:: REQUIRED ACTION ::
Read the records that follow and state how many lines hold "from", adding nothing else.

-=-=-

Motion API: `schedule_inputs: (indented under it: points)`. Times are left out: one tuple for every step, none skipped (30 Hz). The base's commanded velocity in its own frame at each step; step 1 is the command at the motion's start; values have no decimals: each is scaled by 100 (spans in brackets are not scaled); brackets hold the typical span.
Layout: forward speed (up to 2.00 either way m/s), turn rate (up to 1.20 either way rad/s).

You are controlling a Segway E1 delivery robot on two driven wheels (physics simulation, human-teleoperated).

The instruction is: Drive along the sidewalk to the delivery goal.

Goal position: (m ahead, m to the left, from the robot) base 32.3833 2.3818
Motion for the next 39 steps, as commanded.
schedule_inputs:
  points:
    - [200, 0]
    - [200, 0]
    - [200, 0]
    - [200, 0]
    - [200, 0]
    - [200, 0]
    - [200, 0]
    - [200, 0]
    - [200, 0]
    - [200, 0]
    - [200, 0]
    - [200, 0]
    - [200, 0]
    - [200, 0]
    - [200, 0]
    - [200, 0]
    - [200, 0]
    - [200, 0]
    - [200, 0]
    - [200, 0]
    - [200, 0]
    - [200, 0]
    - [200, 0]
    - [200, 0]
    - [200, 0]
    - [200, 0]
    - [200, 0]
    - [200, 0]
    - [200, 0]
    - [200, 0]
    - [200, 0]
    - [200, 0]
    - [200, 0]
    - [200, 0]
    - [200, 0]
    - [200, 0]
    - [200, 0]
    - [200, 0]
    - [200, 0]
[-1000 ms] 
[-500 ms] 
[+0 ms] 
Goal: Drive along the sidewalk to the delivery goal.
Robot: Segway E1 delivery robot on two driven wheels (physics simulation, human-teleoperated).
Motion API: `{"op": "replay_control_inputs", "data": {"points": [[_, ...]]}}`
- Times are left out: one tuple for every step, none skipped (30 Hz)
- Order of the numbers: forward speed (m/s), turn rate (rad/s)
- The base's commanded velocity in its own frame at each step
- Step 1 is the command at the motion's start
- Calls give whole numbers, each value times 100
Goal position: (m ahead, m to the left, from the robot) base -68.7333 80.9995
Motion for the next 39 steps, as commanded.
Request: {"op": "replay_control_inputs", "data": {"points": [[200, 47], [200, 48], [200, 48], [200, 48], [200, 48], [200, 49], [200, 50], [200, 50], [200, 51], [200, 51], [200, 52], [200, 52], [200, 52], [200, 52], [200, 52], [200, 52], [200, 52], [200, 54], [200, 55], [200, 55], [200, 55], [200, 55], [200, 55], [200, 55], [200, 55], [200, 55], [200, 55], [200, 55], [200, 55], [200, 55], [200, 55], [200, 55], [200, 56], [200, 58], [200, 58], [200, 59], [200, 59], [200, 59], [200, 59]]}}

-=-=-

:: EXERCISE OUTPUT ::
2